■ WHAT YOU WILL DO
Determine how many lines below contain the string "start" and give that number without anything else.

■ RECORDED INFORMATION
"""

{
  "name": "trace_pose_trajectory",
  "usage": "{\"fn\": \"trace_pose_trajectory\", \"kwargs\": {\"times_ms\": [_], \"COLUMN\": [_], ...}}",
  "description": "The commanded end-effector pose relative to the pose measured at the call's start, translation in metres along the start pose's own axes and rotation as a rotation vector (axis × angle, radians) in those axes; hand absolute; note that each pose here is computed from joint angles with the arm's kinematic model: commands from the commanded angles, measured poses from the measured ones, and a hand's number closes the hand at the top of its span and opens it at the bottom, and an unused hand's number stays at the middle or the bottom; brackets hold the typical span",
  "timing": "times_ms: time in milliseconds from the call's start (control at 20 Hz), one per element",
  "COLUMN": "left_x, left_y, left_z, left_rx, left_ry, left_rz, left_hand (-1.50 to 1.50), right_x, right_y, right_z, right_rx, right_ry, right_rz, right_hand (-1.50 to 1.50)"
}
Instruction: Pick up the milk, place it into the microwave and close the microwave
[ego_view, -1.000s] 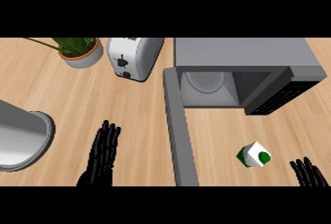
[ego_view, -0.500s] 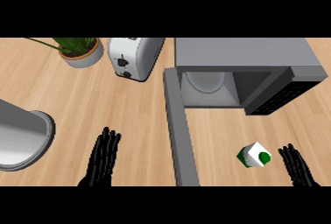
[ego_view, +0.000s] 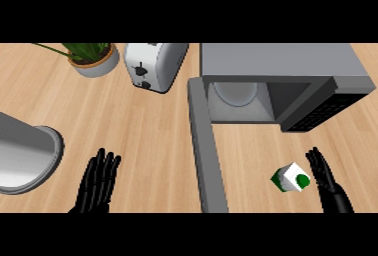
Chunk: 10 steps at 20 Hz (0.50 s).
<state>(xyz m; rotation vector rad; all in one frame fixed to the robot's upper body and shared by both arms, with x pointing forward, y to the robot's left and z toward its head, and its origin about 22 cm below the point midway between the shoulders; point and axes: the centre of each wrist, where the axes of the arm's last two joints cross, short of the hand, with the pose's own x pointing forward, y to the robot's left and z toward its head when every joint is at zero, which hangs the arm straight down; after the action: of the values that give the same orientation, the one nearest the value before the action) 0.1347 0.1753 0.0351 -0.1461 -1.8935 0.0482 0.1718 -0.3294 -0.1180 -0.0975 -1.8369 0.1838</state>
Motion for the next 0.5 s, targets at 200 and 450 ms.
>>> {"fn": "trace_pose_trajectory", "kwargs": {"times_ms": [200,450], "left_x": [0.011,0.015], "left_y": [0.035,0.036], "left_z": [0.007,0.022], "left_rx": [0.007,-0.015], "left_ry": [0.005,0.008], "left_rz": [-0.005,0.004], "left_hand": [-1.5,-1.5], "right_x": [-0.031,-0.046], "right_y": [0.015,0.009], "right_z": [-0.022,-0.034], "right_rx": [-0.032,-0.073], "right_ry": [-0.038,-0.036], "right_rz": [0.047,0.025], "right_hand": [-1.5,1.5]}}
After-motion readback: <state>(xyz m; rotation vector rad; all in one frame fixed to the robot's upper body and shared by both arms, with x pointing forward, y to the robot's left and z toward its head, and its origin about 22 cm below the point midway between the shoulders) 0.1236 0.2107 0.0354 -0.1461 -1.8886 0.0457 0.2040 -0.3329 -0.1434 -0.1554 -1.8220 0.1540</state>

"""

■ RESPONSE FOR THIS EXERCISE
2